The task. Your answer should be the lines of the listing that contain the word "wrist".

Material provided.
--*--

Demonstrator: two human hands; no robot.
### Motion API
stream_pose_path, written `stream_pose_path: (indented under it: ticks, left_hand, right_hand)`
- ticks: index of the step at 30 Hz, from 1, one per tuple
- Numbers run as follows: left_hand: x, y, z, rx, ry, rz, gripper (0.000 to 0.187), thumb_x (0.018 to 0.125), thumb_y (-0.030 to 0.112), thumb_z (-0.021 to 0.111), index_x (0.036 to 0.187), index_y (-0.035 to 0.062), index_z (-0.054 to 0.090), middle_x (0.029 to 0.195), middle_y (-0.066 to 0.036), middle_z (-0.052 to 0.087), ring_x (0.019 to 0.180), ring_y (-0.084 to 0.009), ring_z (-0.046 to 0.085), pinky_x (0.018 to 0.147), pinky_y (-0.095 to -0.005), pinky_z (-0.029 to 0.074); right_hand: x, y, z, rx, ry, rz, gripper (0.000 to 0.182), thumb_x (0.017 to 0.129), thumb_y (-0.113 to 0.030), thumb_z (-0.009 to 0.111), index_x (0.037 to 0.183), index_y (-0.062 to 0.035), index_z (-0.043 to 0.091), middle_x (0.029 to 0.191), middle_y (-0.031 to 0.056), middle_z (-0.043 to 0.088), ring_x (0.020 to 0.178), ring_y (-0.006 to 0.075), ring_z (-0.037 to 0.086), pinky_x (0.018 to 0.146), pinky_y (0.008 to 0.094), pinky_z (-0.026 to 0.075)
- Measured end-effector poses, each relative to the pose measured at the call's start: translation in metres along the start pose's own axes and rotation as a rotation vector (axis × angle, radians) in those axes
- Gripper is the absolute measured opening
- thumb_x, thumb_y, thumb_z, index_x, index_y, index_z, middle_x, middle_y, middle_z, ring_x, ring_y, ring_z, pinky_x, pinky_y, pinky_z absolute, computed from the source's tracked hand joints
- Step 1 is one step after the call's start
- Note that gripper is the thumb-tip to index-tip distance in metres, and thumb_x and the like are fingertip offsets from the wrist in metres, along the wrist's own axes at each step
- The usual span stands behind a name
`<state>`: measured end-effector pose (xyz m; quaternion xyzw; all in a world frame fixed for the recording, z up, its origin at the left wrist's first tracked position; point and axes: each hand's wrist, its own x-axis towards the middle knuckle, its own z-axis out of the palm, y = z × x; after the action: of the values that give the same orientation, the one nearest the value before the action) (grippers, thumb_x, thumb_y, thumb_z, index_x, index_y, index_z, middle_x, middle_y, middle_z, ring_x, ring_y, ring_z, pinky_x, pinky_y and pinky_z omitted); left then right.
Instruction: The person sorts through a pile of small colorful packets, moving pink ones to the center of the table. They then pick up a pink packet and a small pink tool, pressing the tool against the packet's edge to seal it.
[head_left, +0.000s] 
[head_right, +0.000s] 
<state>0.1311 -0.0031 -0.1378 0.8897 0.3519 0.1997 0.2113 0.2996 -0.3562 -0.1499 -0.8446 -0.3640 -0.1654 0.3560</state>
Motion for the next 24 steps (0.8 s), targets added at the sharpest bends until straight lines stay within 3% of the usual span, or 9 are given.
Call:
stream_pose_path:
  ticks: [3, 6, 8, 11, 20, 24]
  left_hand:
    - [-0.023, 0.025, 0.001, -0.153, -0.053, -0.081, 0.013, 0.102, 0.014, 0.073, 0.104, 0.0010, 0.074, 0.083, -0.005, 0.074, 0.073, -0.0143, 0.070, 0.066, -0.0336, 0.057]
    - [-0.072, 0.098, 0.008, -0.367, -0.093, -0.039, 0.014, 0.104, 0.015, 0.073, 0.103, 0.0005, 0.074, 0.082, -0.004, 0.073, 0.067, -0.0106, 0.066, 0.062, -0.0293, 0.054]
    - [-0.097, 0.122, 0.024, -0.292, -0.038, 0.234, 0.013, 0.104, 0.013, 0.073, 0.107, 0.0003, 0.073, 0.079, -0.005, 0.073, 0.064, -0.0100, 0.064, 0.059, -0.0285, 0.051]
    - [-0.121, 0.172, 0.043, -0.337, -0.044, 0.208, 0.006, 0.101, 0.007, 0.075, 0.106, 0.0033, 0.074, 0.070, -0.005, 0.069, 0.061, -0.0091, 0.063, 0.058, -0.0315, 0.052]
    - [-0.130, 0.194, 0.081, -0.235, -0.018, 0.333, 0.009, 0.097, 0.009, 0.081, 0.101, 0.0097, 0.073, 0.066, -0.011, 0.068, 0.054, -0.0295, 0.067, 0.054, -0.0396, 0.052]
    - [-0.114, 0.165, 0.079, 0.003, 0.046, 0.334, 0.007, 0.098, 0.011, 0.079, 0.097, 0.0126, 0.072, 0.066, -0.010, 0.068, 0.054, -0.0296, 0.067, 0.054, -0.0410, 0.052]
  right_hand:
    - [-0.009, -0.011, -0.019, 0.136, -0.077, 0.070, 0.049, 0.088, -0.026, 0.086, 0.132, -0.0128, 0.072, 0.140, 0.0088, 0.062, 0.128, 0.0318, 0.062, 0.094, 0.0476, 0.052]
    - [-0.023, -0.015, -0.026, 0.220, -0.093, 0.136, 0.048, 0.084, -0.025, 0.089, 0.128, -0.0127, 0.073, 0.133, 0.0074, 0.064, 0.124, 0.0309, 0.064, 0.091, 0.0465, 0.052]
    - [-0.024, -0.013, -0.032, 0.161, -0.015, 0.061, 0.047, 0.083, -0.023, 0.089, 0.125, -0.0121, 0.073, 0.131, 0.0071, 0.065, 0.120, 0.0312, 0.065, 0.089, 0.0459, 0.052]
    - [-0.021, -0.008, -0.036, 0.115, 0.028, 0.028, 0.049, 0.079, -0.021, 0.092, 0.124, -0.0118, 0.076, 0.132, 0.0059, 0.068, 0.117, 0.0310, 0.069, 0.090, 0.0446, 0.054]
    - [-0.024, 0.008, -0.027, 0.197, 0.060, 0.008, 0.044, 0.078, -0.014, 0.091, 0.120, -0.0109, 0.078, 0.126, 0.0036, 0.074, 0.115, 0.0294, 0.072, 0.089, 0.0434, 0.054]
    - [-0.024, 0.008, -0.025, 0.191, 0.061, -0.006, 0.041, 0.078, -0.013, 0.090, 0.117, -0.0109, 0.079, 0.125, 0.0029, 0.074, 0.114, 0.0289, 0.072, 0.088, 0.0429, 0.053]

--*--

Answer section.
- Note that gripper is the thumb-tip to index-tip distance in metres, and thumb_x and the like are fingertip offsets from the wrist in metres, along the wrist's own axes at each step
`<state>`: measured end-effector pose (xyz m; quaternion xyzw; all in a world frame fixed for the recording, z up, its origin at the left wrist's first tracked position; point and axes: each hand's wrist, its own x-axis towards the middle knuckle, its own z-axis out of the palm, y = z × x; after the action: of the values that give the same orientation, the one nearest the value before the action) (grippers, thumb_x, thumb_y, thumb_z, index_x, index_y, index_z, middle_x, middle_y, middle_z, ring_x, ring_y, ring_z, pinky_x, pinky_y and pinky_z omitted); left then right.

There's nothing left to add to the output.